For most high school athletes, your play on the field or on the floor speaks for itself. But just remember that, if a coach is watching you play, he or she is also keeping an eye on your attitude on the sidelines and on the bench. And with many coaches, your sideline attitude can carry as much weight as your athletic ability and academic aptitude.

Beyond athletic ability, coaches look for players who will fit in with the team. Your body language can tell a coach a lot about how you handle pressure and the highs and lows of competition. Athletes with a positive attitude, a confident approach to the game, and the ability to deal with wins and losses are the type of players coaches want. So, if you want your off-field attitude to stand out as much as your on-field ability, pay attention to your body language in these situations:

The Coach’s Huddle

What do you do when a coach has the team huddle around on the sidelines or bench? Do you listen to the coach or look for friends in the bleachers? Do you hustle to join in or do you hover on the outside so you can hurry out? Remember that your actions in and around the coach’s huddle before, during, and after games can show a coach that you’re either a leader or a loner. Which one do you think makes a better teammate?

Sideline Situations

Think about how you act on the sideline when you’re on the bench or are being taken out of the game. Do you bark at your coach? Do you separate yourself from the team and pout? Or do you cheer on your teammates in a positive manner, listen to your coaches, and set an example for the other players? While you may see plenty of playing time while in high school, it’s likely your playing time will decrease as a college freshman. Make sure you show college coaches you can make a positive contribution to the team, whether you’re in the game or on the bench.

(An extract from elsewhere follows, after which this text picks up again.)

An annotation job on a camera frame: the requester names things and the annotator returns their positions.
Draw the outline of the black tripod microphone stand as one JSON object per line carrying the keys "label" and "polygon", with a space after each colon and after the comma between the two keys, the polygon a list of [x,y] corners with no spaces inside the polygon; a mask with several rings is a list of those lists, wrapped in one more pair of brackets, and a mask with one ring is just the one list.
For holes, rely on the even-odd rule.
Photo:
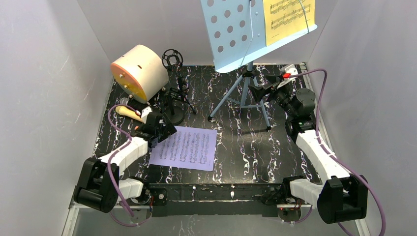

Adversity On The Field or On The Court

How do you respond in competition when mistakes happen, when you or a teammate don’t come through in a clutch situation, or plays simply don’t go as planned? Do you show your anger and let it affect the rest of your game or do you move on quickly and get back to playing and supporting your team? Athletes who can deal with adversity while having the mental strength to leave failure or mistakes behind is what coaches look for, as those are the athletes that will fare better in college sports where the stakes are higher. 

Without saying a word, your body language can speak volumes to a coach. How you act in the huddle, on the sideline, and in the game can tell coaches plenty about your character and mental makeup. Finally, while many coaches will caution you to let your game do your talking, your body language during the game says a lot about who you are as a player, too. What does your body language say to coaches?